By analyzing existing cross correlation between Unilever PLC and Unicharm Corp, you can compare the effects of market volatilities on Unilever PLC and Unicharm Corp and check how they will diversify away market risk if combined in the same portfolio for a given time horizon. You can also utilize pair trading strategies of matching a long position in Unilever PLC with a short position of Unicharm Corp. Check out your portfolio center. Please also check ongoing floating volatility patterns of Unilever PLC and Unicharm Corp.

Diversification Opportunities for Unilever PLC and Unicharm Corp

0.81
  Correlation Coefficient

Very poor diversification

The 3 months correlation between Unilever and Unicharm is 0.81. Overlapping area represents the amount of risk that can be diversified away by holding Unilever PLC and Unicharm Corp in the same portfolio, assuming nothing else is changed. The correlation between historical prices or returns on Unicharm Corp and Unilever PLC is a relative statistical measure of the degree to which these equity instruments tend to move together. The correlation coefficient measures the extent to which returns on Unilever PLC are associated (or correlated) with Unicharm Corp. Values of the correlation coefficient range from -1 to +1, where. The correlation of zero (0) is possible when the price movement of Unicharm Corp has no effect on the direction of Unilever PLC i.e., Unilever PLC and Unicharm Corp go up and down completely randomly.

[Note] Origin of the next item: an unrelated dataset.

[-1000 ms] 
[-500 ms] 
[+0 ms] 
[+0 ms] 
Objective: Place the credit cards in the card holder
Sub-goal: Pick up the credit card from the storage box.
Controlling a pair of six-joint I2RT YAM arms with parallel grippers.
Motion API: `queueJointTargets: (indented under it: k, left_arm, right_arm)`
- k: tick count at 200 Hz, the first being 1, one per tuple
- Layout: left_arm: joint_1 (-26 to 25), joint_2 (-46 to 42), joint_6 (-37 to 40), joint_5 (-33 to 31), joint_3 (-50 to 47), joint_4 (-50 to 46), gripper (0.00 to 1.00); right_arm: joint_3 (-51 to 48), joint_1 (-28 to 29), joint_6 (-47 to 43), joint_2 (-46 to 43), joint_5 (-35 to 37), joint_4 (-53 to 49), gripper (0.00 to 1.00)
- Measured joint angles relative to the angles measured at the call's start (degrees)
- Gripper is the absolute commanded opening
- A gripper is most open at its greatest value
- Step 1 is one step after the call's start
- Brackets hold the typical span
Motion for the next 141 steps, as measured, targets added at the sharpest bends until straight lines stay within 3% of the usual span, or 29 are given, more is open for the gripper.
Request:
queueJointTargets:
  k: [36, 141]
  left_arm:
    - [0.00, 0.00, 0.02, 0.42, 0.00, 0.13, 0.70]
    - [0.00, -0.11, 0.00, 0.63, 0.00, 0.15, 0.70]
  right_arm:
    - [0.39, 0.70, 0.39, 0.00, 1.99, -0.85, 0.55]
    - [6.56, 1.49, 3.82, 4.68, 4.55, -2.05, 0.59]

Pair Corralation between Unilever PLC and Unicharm Corp

Assuming the 90 days horizon Unilever PLC is expected to generate 1.44 times more return on investment than Unicharm Corp. However, Unilever PLC is 1.44 times more volatile than Unicharm Corp. It trades about 0.05 of its potential returns per unit of risk. Unicharm Corp is currently generating about -0.14 per unit of risk. If you would invest  5,703  in Unilever PLC on September 12, 2024 and sell it today you would earn a total of  122.00  from holding Unilever PLC or generate 2.14% return on investment over 90 days.
Time Period3 Months [change]
DirectionMoves Together 
StrengthStrong
Accuracy100.0%
ValuesDaily Returns

Unilever PLC  vs.  Unicharm Corp

 Performance 
       Timeline  
Unilever PLC 

Risk-Adjusted Performance

0 of 100

 
Weak
 
Strong
Very Weak
Over the last 90 days Unilever PLC has generated negative risk-adjusted returns adding no value to investors with long positions. Despite nearly stable basic indicators, Unilever PLC is not utilizing all of its potentials. The current stock price disturbance, may contribute to mid-run losses for the stockholders.
Unicharm Corp 

Risk-Adjusted Performance

0 of 100

 
Weak
 
Strong
Very Weak
Over the last 90 days Unicharm Corp has generated negative risk-adjusted returns adding no value to investors with long positions. In spite of fragile performance in the last few months, the Stock's fundamental indicators remain fairly strong which may send shares a bit higher in January 2025. The current disturbance may also be a sign of long term up-swing for the company investors.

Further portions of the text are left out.